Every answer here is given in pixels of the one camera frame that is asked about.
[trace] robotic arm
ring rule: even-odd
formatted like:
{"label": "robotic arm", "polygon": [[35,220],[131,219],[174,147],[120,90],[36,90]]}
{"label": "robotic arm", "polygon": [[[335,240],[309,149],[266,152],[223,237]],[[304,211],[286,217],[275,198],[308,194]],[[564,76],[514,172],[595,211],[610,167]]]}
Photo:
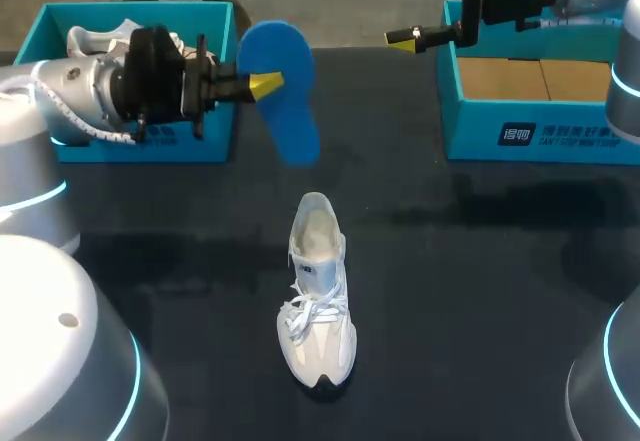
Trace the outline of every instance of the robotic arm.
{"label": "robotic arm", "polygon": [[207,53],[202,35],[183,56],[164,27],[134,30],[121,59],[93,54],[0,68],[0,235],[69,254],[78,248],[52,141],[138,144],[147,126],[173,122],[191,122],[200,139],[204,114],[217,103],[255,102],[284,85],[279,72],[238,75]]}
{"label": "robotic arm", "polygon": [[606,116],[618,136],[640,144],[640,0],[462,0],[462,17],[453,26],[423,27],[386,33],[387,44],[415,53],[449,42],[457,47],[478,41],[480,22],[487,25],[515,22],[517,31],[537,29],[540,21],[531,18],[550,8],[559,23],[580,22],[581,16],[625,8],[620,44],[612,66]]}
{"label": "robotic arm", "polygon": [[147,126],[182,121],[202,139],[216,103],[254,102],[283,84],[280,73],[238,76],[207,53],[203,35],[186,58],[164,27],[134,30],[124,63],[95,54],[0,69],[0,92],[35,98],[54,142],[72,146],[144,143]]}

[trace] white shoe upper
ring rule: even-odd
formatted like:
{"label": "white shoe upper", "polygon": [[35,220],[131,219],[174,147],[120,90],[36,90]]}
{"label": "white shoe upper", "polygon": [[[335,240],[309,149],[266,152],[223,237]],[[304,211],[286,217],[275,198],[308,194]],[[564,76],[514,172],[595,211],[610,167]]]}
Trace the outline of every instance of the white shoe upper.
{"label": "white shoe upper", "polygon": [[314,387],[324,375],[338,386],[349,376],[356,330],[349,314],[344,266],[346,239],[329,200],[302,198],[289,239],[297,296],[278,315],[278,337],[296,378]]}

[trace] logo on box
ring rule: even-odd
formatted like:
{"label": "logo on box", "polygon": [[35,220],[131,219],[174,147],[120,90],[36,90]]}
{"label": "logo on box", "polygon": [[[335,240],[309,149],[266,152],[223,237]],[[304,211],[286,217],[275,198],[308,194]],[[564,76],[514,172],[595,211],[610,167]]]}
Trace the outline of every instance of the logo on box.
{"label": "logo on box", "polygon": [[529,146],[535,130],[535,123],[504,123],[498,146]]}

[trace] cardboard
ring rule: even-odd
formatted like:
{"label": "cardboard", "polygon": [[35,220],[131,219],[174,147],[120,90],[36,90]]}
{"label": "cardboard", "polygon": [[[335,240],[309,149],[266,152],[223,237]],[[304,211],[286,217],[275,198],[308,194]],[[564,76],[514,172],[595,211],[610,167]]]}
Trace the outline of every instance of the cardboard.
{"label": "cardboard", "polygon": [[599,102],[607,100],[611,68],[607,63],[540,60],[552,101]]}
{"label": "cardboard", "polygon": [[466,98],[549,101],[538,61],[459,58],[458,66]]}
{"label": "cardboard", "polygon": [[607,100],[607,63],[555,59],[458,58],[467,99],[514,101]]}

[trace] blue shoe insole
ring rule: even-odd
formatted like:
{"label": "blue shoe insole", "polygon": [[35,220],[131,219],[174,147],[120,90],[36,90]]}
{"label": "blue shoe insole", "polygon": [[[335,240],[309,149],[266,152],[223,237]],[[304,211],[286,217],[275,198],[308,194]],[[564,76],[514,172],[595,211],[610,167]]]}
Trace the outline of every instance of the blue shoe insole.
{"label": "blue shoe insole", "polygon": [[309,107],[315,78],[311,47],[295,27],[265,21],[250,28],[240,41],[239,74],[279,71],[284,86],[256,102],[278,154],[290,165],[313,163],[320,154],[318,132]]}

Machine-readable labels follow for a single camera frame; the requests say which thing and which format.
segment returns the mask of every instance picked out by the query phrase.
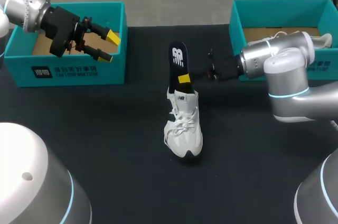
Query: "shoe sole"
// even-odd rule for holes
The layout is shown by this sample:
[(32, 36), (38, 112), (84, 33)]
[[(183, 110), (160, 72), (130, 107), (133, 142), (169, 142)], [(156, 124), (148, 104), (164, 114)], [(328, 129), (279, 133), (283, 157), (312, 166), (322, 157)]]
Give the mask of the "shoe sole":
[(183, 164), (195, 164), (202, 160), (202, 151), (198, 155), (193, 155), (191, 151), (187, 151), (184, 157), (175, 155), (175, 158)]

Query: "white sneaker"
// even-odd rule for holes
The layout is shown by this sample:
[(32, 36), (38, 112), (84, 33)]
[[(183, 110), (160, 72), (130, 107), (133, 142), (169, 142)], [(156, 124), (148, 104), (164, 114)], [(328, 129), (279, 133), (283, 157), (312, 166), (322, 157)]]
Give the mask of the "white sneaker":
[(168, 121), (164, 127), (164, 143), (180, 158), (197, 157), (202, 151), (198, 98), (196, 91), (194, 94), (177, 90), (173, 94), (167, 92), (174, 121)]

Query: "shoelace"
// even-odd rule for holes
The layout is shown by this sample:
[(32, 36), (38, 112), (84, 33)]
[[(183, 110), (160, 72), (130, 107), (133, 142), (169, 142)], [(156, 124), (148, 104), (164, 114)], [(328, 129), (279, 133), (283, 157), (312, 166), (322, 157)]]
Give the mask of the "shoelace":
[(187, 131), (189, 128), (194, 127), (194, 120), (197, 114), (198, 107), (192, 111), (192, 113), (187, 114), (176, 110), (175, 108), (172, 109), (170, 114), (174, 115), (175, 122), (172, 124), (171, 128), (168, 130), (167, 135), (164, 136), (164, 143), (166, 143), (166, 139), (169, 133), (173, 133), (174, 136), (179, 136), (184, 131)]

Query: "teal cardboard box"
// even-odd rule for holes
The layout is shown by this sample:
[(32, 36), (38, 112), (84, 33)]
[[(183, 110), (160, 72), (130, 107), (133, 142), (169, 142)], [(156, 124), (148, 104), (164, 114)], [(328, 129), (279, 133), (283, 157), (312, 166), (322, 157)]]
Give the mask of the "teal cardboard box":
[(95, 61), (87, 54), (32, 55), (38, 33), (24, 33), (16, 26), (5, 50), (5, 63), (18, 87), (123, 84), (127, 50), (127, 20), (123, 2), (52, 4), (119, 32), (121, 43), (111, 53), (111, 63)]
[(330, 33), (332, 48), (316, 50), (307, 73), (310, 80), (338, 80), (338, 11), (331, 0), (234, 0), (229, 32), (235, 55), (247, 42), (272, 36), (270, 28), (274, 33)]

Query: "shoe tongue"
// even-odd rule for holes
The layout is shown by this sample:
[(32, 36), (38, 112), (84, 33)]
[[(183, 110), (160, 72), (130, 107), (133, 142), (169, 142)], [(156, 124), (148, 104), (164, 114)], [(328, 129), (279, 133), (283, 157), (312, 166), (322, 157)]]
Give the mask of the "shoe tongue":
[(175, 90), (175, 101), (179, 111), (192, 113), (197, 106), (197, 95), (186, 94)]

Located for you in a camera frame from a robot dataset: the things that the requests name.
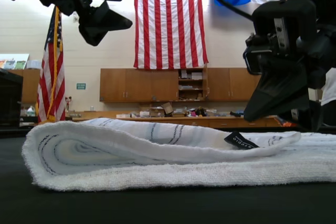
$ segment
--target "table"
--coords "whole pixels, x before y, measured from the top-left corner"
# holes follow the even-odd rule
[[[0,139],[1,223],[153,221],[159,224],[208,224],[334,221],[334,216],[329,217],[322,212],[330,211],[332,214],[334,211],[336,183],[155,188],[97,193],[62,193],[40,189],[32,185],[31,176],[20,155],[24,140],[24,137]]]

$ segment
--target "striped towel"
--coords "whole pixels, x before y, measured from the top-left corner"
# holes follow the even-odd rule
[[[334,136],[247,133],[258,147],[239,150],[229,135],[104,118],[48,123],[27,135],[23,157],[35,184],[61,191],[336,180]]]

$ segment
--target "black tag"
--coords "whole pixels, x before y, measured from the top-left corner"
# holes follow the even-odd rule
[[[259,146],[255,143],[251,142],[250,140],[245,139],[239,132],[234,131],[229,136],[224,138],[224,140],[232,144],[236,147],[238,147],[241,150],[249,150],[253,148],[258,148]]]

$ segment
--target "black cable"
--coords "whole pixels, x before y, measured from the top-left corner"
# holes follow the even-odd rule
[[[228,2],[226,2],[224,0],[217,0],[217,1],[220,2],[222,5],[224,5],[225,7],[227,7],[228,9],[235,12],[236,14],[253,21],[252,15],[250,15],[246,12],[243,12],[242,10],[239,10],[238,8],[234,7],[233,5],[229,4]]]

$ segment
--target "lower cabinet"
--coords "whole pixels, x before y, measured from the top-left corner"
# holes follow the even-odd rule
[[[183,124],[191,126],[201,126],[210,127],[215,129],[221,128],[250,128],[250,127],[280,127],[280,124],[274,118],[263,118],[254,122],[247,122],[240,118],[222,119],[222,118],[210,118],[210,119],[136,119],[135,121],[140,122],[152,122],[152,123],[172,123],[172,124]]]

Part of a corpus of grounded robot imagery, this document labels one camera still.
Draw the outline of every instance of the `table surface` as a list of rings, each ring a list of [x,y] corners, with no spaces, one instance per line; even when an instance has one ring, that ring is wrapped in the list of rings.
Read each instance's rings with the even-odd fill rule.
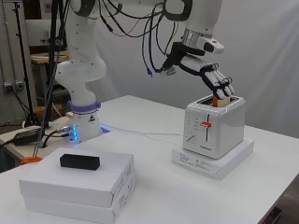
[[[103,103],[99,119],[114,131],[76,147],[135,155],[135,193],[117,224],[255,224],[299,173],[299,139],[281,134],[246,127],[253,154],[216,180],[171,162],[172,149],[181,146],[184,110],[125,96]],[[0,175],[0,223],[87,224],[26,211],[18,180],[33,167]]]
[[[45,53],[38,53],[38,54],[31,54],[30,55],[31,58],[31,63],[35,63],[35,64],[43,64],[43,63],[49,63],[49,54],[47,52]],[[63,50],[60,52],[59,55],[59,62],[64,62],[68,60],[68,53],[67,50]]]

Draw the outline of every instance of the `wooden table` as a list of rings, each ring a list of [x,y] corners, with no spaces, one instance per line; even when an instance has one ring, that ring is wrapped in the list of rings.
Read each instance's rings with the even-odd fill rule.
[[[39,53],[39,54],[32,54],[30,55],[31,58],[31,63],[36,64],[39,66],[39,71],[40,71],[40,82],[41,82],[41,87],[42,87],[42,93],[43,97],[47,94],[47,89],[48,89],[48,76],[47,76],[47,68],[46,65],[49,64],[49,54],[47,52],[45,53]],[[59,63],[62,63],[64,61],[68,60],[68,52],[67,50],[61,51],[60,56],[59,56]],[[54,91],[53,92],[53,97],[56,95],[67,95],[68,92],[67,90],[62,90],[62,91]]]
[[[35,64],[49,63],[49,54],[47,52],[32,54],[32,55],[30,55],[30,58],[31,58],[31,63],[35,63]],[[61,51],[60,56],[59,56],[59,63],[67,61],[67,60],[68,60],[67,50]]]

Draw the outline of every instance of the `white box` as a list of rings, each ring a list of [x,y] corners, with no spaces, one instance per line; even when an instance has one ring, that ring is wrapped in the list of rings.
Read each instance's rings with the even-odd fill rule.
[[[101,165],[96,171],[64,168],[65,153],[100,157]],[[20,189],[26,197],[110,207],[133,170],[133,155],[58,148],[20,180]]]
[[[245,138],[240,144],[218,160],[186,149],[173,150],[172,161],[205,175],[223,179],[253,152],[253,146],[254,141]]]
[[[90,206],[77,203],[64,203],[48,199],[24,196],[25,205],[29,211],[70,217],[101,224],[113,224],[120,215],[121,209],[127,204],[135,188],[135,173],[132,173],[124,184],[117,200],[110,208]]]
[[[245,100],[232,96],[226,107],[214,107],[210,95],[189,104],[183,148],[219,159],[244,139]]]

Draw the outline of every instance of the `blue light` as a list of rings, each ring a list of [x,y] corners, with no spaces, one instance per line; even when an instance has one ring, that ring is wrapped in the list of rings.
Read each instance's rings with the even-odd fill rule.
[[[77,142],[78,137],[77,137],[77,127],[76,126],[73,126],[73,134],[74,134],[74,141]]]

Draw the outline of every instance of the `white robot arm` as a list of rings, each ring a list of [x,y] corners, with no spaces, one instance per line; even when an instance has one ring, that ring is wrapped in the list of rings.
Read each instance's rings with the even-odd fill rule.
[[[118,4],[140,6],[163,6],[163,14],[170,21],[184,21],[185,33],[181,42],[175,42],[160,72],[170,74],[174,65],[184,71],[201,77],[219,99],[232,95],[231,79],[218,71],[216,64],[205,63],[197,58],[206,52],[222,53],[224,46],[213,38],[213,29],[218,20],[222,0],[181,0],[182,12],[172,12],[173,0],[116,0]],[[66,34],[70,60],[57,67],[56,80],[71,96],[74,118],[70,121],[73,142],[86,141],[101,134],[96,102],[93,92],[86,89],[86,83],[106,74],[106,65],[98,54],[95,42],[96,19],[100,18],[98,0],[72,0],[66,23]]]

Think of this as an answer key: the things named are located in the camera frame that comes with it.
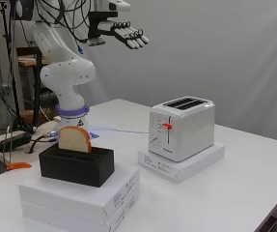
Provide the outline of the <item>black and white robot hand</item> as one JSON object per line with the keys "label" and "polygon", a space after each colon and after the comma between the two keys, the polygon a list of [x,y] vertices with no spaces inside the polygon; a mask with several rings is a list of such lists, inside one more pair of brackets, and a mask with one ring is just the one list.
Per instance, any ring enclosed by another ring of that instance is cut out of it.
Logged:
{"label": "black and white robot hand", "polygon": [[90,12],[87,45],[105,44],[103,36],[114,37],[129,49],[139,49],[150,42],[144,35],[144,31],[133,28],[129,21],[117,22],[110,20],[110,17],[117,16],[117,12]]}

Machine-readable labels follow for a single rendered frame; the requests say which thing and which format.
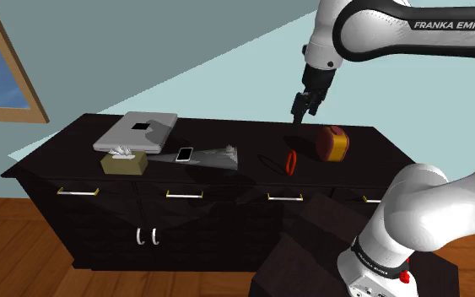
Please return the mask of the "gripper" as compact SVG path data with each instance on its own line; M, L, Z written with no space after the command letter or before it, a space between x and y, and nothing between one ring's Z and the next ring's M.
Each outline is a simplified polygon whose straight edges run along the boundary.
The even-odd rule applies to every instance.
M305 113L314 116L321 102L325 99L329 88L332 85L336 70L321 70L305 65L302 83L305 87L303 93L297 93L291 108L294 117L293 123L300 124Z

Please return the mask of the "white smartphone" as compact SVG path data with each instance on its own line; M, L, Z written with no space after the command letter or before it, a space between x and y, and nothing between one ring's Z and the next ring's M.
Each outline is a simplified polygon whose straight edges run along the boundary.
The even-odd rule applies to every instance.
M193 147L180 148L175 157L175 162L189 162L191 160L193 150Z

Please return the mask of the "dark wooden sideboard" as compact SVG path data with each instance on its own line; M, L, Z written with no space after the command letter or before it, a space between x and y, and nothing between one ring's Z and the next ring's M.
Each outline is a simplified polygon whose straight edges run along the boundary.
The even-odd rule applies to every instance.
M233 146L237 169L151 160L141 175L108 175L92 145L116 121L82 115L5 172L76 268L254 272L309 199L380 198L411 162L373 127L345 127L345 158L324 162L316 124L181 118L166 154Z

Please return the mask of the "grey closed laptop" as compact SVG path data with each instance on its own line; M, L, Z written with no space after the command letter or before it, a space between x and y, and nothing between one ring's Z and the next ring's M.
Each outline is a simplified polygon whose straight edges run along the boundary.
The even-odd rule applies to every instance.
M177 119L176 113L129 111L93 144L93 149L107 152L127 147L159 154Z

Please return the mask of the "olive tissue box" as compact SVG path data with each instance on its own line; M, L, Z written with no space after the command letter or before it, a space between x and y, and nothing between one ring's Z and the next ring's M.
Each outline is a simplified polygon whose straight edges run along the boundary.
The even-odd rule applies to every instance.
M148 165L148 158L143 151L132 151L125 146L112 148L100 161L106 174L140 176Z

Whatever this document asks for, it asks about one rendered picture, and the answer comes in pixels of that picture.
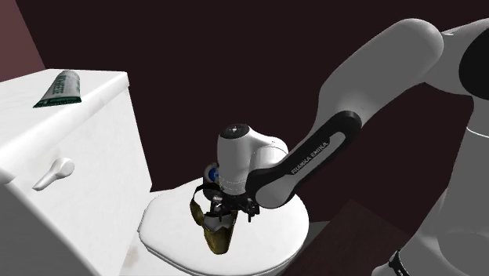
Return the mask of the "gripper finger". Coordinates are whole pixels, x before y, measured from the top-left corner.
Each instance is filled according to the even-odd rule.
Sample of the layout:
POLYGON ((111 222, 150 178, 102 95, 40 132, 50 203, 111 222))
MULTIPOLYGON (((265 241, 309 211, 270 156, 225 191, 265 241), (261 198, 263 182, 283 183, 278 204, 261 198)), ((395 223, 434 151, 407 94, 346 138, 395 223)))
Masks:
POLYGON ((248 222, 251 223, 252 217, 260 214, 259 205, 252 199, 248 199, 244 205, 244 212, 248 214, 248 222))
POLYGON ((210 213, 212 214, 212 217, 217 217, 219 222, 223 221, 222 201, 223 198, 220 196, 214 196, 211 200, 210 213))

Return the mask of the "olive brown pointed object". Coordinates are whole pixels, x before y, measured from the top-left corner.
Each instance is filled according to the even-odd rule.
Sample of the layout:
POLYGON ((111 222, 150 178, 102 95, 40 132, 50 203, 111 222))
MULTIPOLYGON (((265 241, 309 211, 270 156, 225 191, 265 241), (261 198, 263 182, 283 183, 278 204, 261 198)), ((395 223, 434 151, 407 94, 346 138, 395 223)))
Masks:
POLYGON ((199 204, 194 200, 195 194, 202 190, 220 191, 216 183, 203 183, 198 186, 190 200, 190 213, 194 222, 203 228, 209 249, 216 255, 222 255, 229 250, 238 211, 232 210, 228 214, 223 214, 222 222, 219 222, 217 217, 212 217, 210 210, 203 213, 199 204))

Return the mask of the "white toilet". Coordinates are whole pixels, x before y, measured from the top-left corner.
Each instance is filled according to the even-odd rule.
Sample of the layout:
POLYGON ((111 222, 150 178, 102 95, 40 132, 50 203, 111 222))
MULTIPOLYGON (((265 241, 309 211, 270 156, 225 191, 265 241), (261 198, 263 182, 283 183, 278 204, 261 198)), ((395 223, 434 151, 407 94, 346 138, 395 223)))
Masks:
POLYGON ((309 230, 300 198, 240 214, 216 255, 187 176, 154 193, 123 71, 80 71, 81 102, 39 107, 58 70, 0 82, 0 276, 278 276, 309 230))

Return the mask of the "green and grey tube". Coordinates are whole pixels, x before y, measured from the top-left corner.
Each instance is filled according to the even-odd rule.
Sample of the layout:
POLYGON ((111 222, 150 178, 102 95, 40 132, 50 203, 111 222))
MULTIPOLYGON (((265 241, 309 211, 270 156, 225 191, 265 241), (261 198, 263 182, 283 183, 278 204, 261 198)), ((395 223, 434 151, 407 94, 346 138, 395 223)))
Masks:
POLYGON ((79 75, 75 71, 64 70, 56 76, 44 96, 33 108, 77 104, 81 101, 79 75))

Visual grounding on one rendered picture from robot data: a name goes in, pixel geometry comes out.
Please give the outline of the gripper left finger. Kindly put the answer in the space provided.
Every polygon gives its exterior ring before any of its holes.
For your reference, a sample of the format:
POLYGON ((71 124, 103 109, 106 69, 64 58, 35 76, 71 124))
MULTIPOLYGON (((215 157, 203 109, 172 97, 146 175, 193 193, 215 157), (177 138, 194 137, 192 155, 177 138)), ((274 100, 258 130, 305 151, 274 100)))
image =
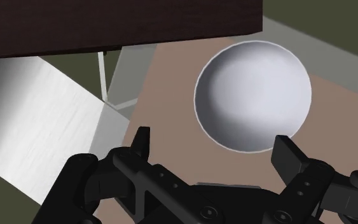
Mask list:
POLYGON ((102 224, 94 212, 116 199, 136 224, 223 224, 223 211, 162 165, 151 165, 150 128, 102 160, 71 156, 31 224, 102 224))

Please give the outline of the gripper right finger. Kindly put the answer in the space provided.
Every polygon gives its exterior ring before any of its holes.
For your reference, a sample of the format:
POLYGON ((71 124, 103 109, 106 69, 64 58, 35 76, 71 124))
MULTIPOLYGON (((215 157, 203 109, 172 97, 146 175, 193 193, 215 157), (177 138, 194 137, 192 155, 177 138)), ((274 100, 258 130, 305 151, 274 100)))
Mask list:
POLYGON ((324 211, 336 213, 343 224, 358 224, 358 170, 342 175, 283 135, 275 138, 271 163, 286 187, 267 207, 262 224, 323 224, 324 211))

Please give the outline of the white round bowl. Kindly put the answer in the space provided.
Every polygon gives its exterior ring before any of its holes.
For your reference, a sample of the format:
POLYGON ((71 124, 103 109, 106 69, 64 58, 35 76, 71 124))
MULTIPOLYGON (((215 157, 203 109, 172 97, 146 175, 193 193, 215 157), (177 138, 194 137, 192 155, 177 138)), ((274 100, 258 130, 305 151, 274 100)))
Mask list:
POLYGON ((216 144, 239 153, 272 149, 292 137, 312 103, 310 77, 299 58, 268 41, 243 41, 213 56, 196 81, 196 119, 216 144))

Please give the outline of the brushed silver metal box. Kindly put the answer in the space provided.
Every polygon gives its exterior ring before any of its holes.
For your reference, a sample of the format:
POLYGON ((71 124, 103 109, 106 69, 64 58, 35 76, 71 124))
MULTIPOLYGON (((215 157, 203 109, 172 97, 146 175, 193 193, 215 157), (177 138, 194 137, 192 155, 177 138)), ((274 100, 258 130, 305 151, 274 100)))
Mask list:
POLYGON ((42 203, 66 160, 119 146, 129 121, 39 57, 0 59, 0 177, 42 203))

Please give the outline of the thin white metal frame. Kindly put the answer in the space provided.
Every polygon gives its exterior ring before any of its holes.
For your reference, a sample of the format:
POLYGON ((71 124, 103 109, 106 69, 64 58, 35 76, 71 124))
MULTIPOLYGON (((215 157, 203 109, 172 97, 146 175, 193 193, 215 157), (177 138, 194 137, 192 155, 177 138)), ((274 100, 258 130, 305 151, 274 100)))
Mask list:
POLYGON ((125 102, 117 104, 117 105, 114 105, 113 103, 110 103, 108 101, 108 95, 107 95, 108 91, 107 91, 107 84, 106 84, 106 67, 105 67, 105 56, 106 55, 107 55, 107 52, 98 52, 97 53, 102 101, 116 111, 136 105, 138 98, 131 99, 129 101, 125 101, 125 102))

--*--

* **Task statement**
Nothing but the lines with "which" should be returned, copied from the entries above.

* **Solution**
Machine-readable labels follow for a single camera frame; the requests say which thing and which format.
Machine-readable labels follow for a single rendered frame; the requests say which thing and which format.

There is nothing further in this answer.